For functions that are not invoked with an absolute function name, the function autoloader will be called once per function name per namespace. After that, the function will be pinned to the function that was resolved.

Again, this is possibly easier to understand through code:

namespace {
    function loader($name) {
        echo "function loader called with '$name'\n";
    }
 
    autoload_register_function('loader');
}
 
namespace Foo {
    use function strlen;
    use function Bar\strcmp;
 
    // As the function strlen is imported and so has an absolute
    // function name, and already exists once PHP starts up no
    // call to the autoloader happens
    echo "strlen length is " . strlen('strlen') . "\n";
 
    // As the function strpos is not imported, there is a
    // single call to the autoloader with 'Foo/strpos' as the
    // name. As no function is loaded, the fallback to \strpos
    // occurs, and the name 'Foo/strpos' is pinned to '\strpos'
    echo "pos position is " . strpos("strpos", "pos") . "\n";
 
    // As 'Foo/strpos' is now pinned to '\strpos' no autoload call occurs
    echo "pos position is " . strpos("strpos", "pos") . "\n";
    echo "pos position is " . strpos("strpos", "pos") . "\n";
    echo "pos position is " . strpos("strpos", "pos") . "\n";
 
    // As '\substr' is an absolute function name, and already
    // exists once PHP starts up, no call to the autoloader happens
    echo "absolute substr: " . \substr("haystack", 3) . "\n";
 
    // The function 'Bar\strcmp' is imported as an absolute function name,
    // so no global fallback occurs. There is a single call to the function
    // autoloader to load 'Bar\strcmp' and then the program errors due to
    // an "undefined function Bar\strcmp"
    strcmp('aaa', 'bbb');
}
 
// Output is:
//
// strlen length is 6
// function loader called with 'Foo\strpos'
// pos position is 3
// pos position is 3
// pos position is 3
// pos position is 3
// absolute substr: stack
// function loader called with 'Bar\strcmp'
//
// Fatal error: Uncaught Error: Call to undefined function Bar\strcmp()

Backward Incompatible Changes

Passing spl_autoload_call() to spl_autoload_unregister() is deprecated.

The current RFC as proposed has a large BC break for the code:

 
namespace foo;
 
var_dump(function_exists('foo\strlen'));
var_dump(strlen('x'));
var_dump(function_exists('foo\strlen'));
 
if (true) {
    function strlen($x) { return 42; }
    var_dump(function_exists('foo\strlen'));
}
 
var_dump(strlen('x'));

Which needs to be thought about.

Proposed PHP Version

Next minor version, i.e.
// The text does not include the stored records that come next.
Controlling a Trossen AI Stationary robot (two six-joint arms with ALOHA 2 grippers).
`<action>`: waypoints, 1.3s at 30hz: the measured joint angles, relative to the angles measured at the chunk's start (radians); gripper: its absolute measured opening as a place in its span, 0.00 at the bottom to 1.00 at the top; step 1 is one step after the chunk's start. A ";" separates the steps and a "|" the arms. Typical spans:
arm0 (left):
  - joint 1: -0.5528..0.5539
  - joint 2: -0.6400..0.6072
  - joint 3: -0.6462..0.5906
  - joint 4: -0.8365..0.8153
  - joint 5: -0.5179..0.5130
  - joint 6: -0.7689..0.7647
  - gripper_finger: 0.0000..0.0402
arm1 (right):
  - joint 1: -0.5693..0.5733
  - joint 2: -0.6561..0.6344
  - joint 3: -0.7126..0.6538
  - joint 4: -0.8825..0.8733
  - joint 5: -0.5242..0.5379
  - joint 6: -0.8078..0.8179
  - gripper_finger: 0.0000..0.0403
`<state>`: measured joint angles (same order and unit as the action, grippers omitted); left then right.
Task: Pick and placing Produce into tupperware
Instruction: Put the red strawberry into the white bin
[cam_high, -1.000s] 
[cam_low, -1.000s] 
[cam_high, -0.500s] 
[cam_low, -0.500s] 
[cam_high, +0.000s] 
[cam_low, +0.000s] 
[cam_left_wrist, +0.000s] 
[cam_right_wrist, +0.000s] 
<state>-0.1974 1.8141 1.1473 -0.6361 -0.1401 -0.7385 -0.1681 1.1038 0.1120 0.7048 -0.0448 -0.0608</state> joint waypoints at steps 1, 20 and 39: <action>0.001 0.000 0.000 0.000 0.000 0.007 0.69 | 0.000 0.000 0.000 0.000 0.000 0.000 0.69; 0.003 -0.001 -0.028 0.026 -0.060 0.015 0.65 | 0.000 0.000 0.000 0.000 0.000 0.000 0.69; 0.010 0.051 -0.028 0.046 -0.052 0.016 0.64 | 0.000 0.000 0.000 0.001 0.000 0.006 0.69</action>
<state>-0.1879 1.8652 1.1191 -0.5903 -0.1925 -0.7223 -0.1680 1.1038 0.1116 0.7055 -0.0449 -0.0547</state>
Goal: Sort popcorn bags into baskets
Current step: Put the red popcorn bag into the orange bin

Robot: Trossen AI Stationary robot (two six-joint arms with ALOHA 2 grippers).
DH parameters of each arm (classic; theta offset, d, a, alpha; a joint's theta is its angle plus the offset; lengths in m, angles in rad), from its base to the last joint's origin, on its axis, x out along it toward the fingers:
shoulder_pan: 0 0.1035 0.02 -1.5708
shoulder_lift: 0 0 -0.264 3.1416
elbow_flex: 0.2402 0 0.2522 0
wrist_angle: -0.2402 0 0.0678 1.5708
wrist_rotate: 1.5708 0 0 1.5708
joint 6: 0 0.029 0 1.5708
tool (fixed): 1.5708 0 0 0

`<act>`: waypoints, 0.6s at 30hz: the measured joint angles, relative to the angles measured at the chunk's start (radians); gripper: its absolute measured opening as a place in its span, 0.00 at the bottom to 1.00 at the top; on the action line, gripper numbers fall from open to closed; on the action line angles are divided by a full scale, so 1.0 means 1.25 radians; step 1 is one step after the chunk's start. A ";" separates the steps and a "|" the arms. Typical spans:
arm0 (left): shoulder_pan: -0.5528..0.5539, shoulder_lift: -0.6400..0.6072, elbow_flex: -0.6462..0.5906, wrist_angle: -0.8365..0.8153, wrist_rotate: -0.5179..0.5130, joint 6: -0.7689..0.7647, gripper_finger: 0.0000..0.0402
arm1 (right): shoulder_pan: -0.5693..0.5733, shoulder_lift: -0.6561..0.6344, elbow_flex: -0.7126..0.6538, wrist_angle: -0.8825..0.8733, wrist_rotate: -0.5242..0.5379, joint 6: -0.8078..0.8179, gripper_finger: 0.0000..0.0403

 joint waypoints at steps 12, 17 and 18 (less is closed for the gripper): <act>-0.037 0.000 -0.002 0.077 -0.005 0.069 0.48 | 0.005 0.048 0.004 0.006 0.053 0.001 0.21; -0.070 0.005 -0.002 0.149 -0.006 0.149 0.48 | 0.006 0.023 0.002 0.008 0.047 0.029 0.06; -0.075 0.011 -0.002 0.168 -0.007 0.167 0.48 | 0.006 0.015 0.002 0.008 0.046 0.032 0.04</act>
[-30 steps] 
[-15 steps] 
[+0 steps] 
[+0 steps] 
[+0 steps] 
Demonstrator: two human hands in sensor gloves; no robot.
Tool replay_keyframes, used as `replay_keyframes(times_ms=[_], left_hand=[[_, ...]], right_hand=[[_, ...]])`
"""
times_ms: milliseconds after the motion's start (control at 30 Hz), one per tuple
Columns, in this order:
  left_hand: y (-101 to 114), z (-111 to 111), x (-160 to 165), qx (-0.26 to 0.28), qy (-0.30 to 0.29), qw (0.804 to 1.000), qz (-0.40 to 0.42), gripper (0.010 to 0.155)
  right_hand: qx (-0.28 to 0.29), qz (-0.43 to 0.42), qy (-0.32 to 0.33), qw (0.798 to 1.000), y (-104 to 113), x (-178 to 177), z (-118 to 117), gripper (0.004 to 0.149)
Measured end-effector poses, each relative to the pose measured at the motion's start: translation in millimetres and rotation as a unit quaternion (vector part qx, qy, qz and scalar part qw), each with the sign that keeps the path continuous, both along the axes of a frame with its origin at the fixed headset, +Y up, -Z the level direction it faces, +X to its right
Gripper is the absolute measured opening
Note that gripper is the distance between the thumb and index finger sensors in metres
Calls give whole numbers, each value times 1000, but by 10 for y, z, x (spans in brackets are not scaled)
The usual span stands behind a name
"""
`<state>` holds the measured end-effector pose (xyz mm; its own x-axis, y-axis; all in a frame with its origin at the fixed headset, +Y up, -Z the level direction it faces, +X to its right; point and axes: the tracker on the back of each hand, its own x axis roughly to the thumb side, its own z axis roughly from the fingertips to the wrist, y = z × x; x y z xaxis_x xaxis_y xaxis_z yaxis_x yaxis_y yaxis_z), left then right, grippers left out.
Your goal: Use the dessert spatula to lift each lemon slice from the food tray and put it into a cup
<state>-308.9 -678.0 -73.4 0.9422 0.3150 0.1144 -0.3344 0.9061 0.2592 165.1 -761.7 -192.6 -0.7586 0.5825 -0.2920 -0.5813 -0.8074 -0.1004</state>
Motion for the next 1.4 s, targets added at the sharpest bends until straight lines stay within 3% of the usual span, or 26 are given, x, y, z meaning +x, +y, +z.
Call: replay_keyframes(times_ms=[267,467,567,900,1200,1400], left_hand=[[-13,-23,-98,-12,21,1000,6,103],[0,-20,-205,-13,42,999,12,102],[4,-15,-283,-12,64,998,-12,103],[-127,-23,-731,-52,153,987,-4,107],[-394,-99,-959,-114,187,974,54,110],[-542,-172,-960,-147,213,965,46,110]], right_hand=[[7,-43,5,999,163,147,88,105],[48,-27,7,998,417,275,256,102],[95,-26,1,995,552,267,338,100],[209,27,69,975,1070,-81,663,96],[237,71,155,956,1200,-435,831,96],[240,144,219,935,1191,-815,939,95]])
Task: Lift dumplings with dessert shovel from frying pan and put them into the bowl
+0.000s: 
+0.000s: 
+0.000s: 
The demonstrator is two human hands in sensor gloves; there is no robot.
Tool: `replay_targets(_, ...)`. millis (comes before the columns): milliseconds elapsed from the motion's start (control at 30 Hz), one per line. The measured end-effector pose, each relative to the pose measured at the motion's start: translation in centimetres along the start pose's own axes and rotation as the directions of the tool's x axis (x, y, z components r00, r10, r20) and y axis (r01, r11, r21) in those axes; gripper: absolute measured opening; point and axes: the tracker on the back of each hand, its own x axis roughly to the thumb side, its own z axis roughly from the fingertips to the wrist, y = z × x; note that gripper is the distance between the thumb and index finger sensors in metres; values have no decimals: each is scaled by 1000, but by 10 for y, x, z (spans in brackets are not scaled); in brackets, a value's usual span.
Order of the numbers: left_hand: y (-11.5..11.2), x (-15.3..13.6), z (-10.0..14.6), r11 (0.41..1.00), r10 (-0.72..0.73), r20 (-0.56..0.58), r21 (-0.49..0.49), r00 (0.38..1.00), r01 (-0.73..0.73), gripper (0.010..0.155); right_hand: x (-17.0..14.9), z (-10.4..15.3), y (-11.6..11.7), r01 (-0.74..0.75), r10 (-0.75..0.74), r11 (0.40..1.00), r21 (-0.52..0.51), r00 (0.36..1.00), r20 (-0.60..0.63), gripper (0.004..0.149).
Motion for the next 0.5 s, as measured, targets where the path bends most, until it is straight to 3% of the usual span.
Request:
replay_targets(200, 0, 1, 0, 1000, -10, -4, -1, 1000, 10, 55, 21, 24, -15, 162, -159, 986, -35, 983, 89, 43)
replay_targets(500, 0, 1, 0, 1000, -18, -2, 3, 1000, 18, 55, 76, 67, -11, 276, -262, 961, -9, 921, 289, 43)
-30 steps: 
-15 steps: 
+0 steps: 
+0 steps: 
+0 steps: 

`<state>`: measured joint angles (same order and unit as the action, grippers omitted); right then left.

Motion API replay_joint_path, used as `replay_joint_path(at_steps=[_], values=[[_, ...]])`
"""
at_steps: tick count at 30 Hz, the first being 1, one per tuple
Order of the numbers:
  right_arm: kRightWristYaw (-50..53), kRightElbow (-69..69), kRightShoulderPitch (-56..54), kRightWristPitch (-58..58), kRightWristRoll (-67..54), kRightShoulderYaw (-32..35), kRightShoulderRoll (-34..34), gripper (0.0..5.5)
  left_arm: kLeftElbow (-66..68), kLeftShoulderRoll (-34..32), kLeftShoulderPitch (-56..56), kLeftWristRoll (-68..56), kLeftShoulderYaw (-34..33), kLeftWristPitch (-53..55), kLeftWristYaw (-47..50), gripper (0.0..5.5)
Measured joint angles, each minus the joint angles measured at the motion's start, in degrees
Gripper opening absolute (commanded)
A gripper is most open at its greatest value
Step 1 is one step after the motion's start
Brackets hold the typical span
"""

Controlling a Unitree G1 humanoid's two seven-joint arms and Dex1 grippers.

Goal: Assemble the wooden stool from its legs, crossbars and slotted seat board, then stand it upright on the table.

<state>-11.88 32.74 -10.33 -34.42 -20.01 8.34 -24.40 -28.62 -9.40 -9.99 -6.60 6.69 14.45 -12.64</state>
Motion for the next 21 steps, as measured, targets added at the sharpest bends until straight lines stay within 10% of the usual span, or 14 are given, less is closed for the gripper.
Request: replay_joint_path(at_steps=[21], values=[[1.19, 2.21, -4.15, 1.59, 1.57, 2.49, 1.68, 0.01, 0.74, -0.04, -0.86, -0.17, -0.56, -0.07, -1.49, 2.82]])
PHP 8.3.

Open Issues

Accuracy of the naming

The use of the word class in the API is currently accurate, but it seems likely that at some point PHP will have type aliases e.g.

type number = int | float;

When that happens, and you have some code that uses that type alias:

function add(number $x, number $y) {
    return $x + $y;
}

then if the type alias hadn't already been loaded, PHP would need to load it.

Loading any of parameter, return, or property type would need to go through the callback that is passed to autoload_register_class(), but as 'number' would be a type alias rather than a class, that would be a slightly incorrect name.

It may be eventually more accurate to use the word type rather than class i.e. autoload_register_type(), but it's probably more confusing right now.

Future scope

Higher performance through maps

There is an ongoing conversation, and a previous RFC about adding functions to have a native classmap/functionmap/typemap resolver written in C. That is outside the scope of this RFC.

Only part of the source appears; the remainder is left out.